**Your goal**
The answer is to be the lines below that lie between the line holding "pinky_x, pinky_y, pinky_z" and the line holding "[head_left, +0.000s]", inclusive, transcribed exactly and free of pictures.

Stored entries:
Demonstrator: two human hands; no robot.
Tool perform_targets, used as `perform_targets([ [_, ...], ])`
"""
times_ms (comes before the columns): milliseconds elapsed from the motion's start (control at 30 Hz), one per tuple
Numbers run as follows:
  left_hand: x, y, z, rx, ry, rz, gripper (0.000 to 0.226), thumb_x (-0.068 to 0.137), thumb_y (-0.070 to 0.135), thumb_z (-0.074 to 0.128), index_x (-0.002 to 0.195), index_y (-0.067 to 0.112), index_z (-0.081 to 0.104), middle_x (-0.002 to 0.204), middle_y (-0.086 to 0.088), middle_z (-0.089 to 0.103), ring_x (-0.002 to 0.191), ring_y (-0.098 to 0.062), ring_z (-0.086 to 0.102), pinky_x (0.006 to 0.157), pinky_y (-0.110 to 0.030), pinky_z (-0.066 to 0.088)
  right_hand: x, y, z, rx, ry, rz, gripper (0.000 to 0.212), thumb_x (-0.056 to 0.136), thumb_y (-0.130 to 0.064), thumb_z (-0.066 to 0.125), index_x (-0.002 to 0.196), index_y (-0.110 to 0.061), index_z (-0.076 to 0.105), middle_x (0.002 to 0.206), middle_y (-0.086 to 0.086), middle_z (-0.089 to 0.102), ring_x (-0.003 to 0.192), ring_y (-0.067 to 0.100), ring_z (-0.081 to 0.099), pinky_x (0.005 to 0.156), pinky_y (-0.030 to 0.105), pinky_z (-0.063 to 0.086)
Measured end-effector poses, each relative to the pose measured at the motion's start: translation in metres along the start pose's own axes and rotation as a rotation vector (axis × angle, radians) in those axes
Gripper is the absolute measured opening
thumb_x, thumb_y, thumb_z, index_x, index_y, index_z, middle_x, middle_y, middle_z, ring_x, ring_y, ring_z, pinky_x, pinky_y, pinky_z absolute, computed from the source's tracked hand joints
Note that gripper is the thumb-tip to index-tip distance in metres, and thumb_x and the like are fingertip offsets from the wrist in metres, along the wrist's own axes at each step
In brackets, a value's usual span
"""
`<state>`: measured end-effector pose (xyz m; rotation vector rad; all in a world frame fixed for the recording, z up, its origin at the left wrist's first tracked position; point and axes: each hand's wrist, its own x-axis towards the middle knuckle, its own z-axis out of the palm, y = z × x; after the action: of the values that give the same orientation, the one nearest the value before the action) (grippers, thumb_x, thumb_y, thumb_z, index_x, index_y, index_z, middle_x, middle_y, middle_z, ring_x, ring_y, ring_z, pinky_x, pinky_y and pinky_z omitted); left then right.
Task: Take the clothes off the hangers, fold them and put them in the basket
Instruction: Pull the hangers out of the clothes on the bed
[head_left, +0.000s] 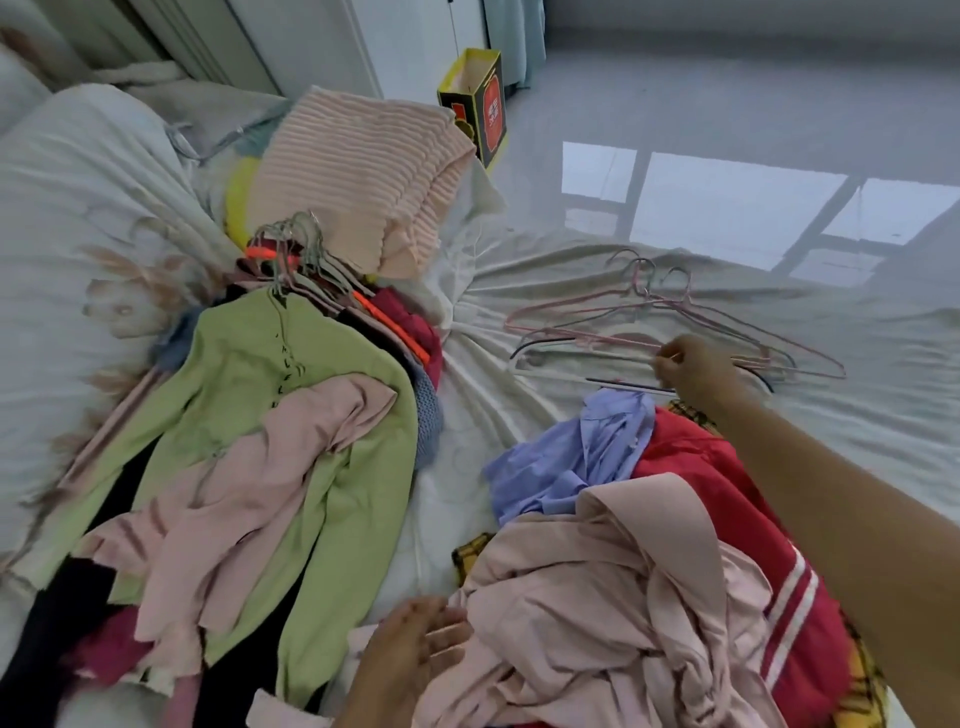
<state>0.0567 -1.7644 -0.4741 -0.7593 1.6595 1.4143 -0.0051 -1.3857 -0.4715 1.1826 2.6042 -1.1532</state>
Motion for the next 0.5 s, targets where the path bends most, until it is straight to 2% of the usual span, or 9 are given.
perform_targets([
  [67, 0.006, 0.022, -0.003, 0.085, 0.040, 0.109, 0.012, 0.096, 0.012, 0.048, 0.088, 0.004, 0.054, 0.087, -0.013, 0.063, 0.075, -0.024, 0.059, 0.061, -0.030, 0.049, -0.024, 0.006, 0.025, 0.033, -0.079, 0.015, 0.013, 0.086, -0.005, 0.054, 0.077, -0.006, 0.063, 0.081, 0.022, 0.067, 0.080, 0.033, 0.064, 0.073, 0.034, 0.045],
  [167, 0.025, 0.042, -0.034, 0.530, 0.090, 0.262, 0.004, 0.093, 0.013, 0.054, 0.090, 0.010, 0.055, 0.096, -0.009, 0.058, 0.084, -0.019, 0.055, 0.074, -0.029, 0.044, -0.072, 0.015, 0.066, 0.046, -0.194, 0.005, 0.034, 0.084, 0.000, 0.053, 0.055, -0.016, 0.051, 0.063, 0.012, 0.061, 0.069, 0.033, 0.060, 0.065, 0.034, 0.043],
  [233, 0.050, 0.063, -0.065, 0.840, 0.193, 0.374, 0.019, 0.091, 0.018, 0.057, 0.107, 0.008, 0.056, 0.113, -0.010, 0.056, 0.103, -0.022, 0.055, 0.085, -0.027, 0.040, -0.107, 0.015, 0.086, 0.085, -0.250, -0.003, 0.034, 0.086, -0.001, 0.056, 0.058, -0.018, 0.052, 0.058, 0.002, 0.057, 0.060, 0.019, 0.055, 0.060, 0.028, 0.040],
  [300, 0.075, 0.087, -0.102, 0.983, 0.274, 0.404, 0.033, 0.090, 0.019, 0.058, 0.118, 0.002, 0.054, 0.124, -0.014, 0.053, 0.114, -0.026, 0.051, 0.087, -0.026, 0.037, -0.134, 0.013, 0.098, 0.177, -0.289, 0.012, 0.024, 0.088, 0.001, 0.056, 0.068, -0.011, 0.059, 0.060, -0.003, 0.058, 0.052, 0.004, 0.051, 0.052, 0.013, 0.038],
  [367, 0.099, 0.117, -0.134, 1.045, 0.332, 0.389, 0.040, 0.090, 0.019, 0.058, 0.123, -0.002, 0.049, 0.129, -0.019, 0.050, 0.117, -0.029, 0.050, 0.088, -0.029, 0.038, -0.152, 0.011, 0.102, 0.291, -0.261, 0.071, 0.019, 0.088, 0.008, 0.054, 0.074, -0.004, 0.060, 0.064, 0.002, 0.060, 0.046, -0.001, 0.054, 0.049, 0.007, 0.040],
  [500, 0.149, 0.171, -0.178, 1.160, 0.427, 0.384, 0.054, 0.089, 0.024, 0.061, 0.132, -0.002, 0.040, 0.134, -0.022, 0.045, 0.120, -0.034, 0.046, 0.095, -0.037, 0.039, -0.178, 0.005, 0.103, 0.461, -0.158, 0.206, 0.021, 0.090, 0.004, 0.052, 0.079, -0.011, 0.062, 0.075, 0.013, 0.067, 0.048, -0.003, 0.057, 0.046, 0.007, 0.042],
])
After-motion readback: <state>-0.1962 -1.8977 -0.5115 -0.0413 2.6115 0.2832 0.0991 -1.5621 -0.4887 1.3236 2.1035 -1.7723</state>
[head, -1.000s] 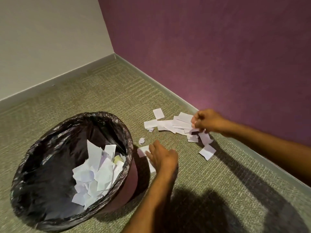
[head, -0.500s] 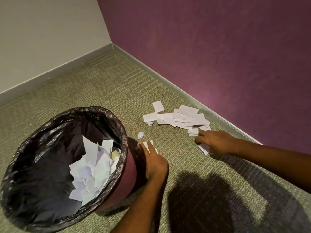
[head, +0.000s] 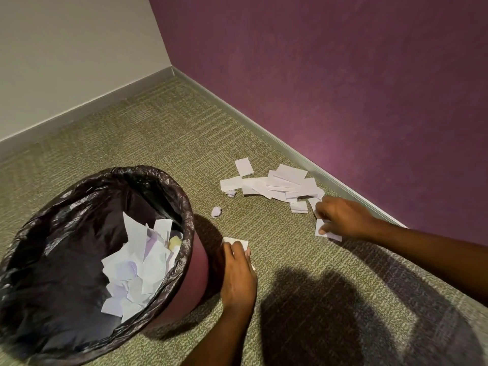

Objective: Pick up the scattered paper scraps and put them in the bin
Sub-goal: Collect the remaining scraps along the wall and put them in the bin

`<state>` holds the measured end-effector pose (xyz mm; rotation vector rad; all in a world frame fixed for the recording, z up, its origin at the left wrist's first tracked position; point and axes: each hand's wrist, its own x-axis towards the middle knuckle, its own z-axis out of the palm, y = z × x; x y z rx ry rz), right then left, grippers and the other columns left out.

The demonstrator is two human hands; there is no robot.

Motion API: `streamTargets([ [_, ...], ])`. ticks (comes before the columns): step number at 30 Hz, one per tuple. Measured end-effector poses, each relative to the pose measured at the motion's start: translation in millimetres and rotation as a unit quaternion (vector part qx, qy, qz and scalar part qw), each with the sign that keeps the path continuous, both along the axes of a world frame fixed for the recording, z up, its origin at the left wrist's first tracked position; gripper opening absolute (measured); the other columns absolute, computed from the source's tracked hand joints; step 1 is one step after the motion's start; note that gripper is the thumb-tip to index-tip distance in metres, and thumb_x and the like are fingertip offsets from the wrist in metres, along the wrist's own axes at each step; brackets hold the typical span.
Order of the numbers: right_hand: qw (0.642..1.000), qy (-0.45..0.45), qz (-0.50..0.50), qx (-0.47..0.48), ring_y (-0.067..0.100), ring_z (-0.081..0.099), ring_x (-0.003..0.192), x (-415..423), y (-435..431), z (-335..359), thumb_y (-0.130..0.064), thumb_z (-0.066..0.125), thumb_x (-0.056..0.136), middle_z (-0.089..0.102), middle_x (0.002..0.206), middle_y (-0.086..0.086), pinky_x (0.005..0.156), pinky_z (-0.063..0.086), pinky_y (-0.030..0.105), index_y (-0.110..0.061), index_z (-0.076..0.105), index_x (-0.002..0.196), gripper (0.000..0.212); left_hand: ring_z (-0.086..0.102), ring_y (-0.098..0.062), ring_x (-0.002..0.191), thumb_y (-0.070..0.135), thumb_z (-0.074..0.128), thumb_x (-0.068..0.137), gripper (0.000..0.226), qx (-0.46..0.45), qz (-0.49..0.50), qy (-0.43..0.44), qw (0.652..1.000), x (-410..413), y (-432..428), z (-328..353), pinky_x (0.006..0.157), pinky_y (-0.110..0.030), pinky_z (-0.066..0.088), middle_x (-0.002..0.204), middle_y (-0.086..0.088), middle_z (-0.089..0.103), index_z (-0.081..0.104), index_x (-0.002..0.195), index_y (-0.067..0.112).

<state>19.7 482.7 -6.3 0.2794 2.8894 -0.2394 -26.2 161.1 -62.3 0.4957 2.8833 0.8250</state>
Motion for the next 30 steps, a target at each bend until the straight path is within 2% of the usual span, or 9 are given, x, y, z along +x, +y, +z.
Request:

**Written reply**
thumb_x, thumb_y, thumb_z, index_x, index_y, index_z, middle_x, middle_y, middle_z, ring_x, ring_y, ring_z, pinky_x, pinky_y, pinky_z absolute, computed from the source's tracked hand joints
Note that gripper is the thumb-tip to index-tip distance in metres, and thumb_x and the like are fingertip offsets from the wrist in metres, along the wrist's own axes at each step
In brackets, a value's usual span
"""
`<state>`: measured end-effector pose (xyz m; rotation vector rad; all in a world frame fixed for the recording, z up, its origin at the left wrist's first tracked position; point and axes: each hand's wrist, its own x-axis towards the middle knuckle, its own z-axis out of the palm, y = z × x; after the action: of the values that give the same orientation, the one nearest the value before the action) (grippers, thumb_x, thumb_y, thumb_z, index_x, index_y, index_z, middle_x, middle_y, middle_z, ring_x, ring_y, ring_z, pinky_x, pinky_y and pinky_z omitted); left then right.
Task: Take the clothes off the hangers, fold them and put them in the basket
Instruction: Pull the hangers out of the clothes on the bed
[head_left, +0.000s] 

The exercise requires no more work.